Diana wondered if Elizabeth felt guilty about the harm she had caused. To everyone on set, she seemed to be the one doing the chasing. She was forever running to Richard’s dressing room and hovering on the sidelines while his scenes were shot. She had decided she wanted him and wouldn’t take no for an answer – at least, that was the perception in Cinecittà.

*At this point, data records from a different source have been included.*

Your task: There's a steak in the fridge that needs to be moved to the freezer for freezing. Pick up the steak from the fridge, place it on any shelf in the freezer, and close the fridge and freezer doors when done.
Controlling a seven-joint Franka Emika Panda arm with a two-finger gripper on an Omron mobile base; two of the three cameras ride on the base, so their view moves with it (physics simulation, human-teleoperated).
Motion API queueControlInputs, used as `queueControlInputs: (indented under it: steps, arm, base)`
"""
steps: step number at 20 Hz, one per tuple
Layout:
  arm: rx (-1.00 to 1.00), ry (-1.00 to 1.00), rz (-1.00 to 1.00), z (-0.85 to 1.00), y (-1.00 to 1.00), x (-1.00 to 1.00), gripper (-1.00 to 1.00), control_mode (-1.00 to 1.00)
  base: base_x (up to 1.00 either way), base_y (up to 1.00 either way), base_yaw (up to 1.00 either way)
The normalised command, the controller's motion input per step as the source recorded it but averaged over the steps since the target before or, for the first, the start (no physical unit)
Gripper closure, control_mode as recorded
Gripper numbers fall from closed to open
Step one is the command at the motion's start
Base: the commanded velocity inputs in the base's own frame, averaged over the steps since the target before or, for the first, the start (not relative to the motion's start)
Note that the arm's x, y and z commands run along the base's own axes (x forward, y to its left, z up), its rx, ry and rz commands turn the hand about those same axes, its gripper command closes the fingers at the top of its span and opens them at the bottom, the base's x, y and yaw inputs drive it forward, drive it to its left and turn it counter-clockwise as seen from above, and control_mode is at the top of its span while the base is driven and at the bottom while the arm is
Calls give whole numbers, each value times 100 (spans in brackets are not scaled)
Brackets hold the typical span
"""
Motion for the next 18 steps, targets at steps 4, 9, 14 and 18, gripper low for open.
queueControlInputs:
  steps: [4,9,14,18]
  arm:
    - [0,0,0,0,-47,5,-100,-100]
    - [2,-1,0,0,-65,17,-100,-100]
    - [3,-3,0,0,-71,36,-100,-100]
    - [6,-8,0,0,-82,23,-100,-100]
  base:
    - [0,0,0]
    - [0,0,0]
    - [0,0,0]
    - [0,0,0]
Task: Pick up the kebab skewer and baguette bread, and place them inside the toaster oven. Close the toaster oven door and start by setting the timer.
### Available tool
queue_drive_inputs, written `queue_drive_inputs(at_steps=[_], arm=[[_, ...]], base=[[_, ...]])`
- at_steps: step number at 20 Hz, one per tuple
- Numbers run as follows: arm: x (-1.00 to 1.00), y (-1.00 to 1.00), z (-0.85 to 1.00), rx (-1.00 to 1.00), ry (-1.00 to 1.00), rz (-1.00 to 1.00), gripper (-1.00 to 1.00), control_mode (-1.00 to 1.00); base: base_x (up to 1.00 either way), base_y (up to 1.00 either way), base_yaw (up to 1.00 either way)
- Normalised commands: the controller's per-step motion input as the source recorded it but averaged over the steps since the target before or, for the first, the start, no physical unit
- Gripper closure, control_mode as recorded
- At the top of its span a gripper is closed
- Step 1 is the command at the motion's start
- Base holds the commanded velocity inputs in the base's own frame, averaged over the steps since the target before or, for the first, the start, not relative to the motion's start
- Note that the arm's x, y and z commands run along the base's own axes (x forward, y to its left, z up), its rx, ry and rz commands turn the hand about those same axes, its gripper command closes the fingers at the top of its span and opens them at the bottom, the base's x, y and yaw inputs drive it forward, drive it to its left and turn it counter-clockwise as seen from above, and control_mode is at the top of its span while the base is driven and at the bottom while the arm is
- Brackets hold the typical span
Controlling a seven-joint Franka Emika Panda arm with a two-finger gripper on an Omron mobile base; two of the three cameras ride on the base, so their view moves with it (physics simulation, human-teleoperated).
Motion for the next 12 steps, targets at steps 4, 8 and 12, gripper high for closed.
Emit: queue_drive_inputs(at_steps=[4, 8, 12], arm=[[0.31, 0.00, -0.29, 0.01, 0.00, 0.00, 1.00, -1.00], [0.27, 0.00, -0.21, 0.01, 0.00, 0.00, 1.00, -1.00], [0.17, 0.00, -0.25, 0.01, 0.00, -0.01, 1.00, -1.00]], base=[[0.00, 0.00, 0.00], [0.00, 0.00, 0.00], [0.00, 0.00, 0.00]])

When Diana went to the bar to pick up a sandwich and a coffee, she eavesdropped on an animated conversation between a group of American camera crew and realised they were running a sweepstake. Would Richard leave Sybil for Elizabeth? The odds they were taking were three to one against.
Chapter Forty
Scott had been keeping the packet of cocaine he’d bought from Luigi on the dressing table in the room where he lodged, hoping to try it next time he got lucky and had a girl back to stay. However, he was startled one day when he returned home to find that the padrona had come in and tidied up and his paperfold was stacked neatly in a pile with some matchbooks. Had she been at all streetwise she would have recognised what it was and called the carabinieri. Perhaps he should throw it away rather than risk a criminal conviction in a foreign country? But it seemed like evidence of a sort, so he decided to take it to his office and hide it somewhere. That way, if anyone found it, he could blame it on his predecessor.